▶ _Your task_:
Reproduce every line of the material, exactly as given.

▶ _Data_:

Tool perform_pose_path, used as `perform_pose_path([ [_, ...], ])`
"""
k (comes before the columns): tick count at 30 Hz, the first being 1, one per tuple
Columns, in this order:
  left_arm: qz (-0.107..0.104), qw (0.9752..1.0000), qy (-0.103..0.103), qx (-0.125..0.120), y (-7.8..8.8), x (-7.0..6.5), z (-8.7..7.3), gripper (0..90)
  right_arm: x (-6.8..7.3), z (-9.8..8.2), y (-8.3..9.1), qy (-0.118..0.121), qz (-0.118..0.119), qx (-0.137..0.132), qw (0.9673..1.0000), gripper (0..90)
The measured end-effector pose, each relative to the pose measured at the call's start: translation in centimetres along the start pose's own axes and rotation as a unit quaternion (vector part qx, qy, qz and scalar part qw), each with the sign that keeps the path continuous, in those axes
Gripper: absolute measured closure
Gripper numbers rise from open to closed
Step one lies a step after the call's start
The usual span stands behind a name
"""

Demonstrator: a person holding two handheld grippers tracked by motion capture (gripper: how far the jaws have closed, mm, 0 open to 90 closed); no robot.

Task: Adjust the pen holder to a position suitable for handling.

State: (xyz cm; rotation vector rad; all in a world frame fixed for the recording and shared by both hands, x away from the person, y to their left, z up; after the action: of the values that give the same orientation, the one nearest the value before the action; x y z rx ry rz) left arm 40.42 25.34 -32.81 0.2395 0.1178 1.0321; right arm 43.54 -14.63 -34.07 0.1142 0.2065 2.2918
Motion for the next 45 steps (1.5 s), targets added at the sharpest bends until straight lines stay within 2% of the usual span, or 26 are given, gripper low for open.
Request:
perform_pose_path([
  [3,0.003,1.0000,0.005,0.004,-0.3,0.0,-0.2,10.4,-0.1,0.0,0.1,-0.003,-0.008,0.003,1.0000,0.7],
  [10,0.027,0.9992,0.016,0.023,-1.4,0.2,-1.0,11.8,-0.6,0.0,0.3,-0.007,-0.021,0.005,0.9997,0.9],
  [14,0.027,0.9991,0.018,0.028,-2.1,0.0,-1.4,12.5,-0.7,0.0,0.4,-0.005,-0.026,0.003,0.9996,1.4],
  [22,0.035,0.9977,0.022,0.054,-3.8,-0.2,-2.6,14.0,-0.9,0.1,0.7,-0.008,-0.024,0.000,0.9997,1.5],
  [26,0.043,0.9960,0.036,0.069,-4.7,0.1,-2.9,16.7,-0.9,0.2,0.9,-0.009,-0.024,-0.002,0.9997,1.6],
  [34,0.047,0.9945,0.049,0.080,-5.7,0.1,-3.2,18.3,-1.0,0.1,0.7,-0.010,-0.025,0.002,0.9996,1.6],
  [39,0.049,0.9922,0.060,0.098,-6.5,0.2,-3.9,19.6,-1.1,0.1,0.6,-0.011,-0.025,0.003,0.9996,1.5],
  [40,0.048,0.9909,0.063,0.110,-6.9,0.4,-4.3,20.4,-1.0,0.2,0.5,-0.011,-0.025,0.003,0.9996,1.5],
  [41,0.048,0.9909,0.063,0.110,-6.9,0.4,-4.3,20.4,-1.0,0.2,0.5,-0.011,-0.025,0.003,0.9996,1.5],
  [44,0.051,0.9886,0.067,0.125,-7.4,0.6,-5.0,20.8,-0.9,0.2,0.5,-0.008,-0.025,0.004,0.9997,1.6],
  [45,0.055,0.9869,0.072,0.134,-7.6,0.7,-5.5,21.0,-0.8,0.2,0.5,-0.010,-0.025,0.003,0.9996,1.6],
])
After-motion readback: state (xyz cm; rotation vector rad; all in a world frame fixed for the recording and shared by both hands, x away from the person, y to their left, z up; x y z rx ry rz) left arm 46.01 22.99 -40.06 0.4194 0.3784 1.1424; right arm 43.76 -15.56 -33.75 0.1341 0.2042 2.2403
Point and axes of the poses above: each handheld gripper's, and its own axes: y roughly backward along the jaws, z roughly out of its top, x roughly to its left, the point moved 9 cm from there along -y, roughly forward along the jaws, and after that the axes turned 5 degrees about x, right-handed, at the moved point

▶ _Task output_:
Tool perform_pose_path, used as `perform_pose_path([ [_, ...], ])`
"""
k (comes before the columns): tick count at 30 Hz, the first being 1, one per tuple
Columns, in this order:
  left_arm: qz (-0.107..0.104), qw (0.9752..1.0000), qy (-0.103..0.103), qx (-0.125..0.120), y (-7.8..8.8), x (-7.0..6.5), z (-8.7..7.3), gripper (0..90)
  right_arm: x (-6.8..7.3), z (-9.8..8.2), y (-8.3..9.1), qy (-0.118..0.121), qz (-0.118..0.119), qx (-0.137..0.132), qw (0.9673..1.0000), gripper (0..90)
The measured end-effector pose, each relative to the pose measured at the call's start: translation in centimetres along the start pose's own axes and rotation as a unit quaternion (vector part qx, qy, qz and scalar part qw), each with the sign that keeps the path continuous, in those axes
Gripper: absolute measured closure
Gripper numbers rise from open to closed
Step one lies a step after the call's start
The usual span stands behind a name
"""

Demonstrator: a person holding two handheld grippers tracked by motion capture (gripper: how far the jaws have closed, mm, 0 open to 90 closed); no robot.

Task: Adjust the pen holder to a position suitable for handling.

State: (xyz cm; rotation vector rad; all in a world frame fixed for the recording and shared by both hands, x away from the person, y to their left, z up; after the action: of the values that give the same orientation, the one nearest the value before the action; x y z rx ry rz) left arm 40.42 25.34 -32.81 0.2395 0.1178 1.0321; right arm 43.54 -14.63 -34.07 0.1142 0.2065 2.2918
Motion for the next 45 steps (1.5 s), targets added at the sharpest bends until straight lines stay within 2% of the usual span, or 26 are given, gripper low for open.
Request:
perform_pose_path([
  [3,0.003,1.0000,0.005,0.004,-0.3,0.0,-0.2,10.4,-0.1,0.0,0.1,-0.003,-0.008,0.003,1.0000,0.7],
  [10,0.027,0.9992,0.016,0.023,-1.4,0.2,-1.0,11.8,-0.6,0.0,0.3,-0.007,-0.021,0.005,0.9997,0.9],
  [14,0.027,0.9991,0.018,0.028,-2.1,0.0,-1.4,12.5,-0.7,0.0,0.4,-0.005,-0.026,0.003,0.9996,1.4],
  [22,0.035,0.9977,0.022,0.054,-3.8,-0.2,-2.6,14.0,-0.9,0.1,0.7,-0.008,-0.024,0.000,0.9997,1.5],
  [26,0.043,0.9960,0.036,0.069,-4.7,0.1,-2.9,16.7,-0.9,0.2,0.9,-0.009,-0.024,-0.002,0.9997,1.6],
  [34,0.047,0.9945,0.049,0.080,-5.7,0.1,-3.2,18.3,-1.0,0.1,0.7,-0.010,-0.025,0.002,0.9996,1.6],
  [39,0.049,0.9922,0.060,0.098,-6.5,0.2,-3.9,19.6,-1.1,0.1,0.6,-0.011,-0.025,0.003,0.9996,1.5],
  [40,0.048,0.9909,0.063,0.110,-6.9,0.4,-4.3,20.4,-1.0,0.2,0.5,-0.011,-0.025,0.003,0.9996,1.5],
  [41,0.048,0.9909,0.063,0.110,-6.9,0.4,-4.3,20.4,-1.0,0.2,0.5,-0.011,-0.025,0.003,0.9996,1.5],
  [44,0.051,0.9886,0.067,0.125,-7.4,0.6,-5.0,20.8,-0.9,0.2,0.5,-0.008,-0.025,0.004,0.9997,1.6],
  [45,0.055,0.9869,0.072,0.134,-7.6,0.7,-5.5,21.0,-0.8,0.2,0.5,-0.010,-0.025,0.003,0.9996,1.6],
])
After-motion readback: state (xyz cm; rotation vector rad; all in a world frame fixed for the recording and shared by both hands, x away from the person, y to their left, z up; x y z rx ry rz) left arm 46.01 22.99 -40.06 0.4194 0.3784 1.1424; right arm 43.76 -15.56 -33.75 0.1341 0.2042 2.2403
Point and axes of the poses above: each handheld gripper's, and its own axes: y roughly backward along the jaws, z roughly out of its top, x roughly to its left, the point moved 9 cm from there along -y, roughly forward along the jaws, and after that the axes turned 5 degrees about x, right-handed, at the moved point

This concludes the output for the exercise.